▶ _What is needed_
In the listing that follows, locate the line containing "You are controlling" and the line containing "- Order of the". Retype exactly those two lines and every line between them, and nothing more.

▶ _Data excerpt_

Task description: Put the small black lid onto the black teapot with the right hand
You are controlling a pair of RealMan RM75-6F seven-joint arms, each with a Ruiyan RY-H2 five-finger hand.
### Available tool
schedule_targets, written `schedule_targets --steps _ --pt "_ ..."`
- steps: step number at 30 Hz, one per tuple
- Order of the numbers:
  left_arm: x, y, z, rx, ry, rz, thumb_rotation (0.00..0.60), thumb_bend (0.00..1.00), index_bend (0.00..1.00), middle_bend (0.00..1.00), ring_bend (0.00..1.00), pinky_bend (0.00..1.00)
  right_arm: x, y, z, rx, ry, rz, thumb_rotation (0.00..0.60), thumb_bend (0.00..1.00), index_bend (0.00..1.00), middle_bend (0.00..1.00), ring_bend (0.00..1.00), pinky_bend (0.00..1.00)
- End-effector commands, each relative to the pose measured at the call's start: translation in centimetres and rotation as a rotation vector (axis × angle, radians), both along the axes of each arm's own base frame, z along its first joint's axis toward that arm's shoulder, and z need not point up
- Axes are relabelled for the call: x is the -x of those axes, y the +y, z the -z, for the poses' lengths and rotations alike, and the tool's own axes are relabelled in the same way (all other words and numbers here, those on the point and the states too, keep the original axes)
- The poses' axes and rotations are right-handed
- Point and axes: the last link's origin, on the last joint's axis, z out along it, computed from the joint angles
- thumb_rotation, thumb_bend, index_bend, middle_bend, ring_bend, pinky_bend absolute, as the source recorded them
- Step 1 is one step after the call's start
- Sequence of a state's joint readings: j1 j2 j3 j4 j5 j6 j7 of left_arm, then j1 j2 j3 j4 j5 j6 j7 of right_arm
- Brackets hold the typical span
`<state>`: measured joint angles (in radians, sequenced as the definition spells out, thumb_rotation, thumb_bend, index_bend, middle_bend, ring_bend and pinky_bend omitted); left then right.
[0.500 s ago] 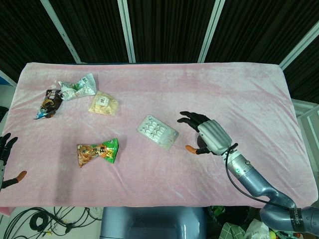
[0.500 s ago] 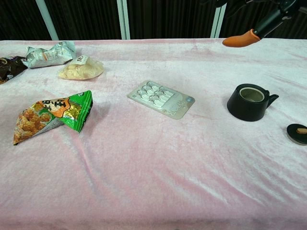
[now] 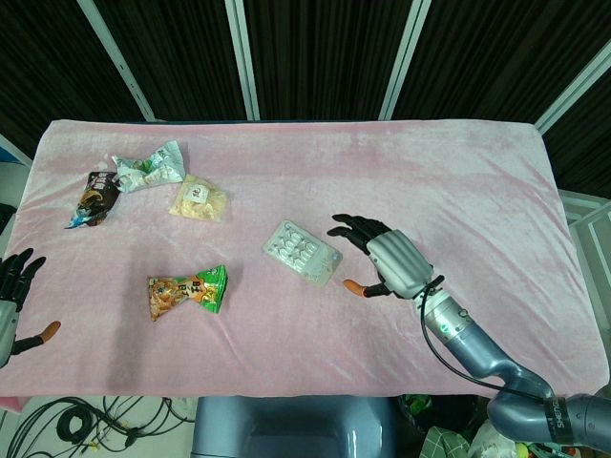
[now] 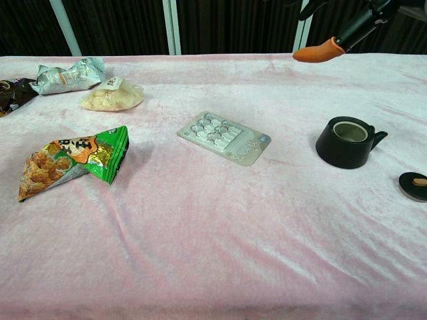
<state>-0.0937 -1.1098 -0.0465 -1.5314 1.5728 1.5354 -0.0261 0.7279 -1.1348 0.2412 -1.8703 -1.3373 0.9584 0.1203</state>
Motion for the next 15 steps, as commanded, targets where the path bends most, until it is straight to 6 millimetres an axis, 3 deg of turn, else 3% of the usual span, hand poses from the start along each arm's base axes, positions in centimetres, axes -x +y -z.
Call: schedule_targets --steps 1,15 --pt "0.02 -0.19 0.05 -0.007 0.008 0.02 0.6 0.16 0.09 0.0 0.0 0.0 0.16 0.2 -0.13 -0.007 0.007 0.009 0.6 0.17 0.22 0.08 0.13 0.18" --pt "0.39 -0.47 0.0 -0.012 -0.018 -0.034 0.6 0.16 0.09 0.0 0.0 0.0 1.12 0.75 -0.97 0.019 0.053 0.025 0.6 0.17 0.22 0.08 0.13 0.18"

▶ _Solution to the problem_
You are controlling a pair of RealMan RM75-6F seven-joint arms, each with a Ruiyan RY-H2 five-finger hand.
### Available tool
schedule_targets, written `schedule_targets --steps _ --pt "_ ..."`
- steps: step number at 30 Hz, one per tuple
- Order of the numbers:

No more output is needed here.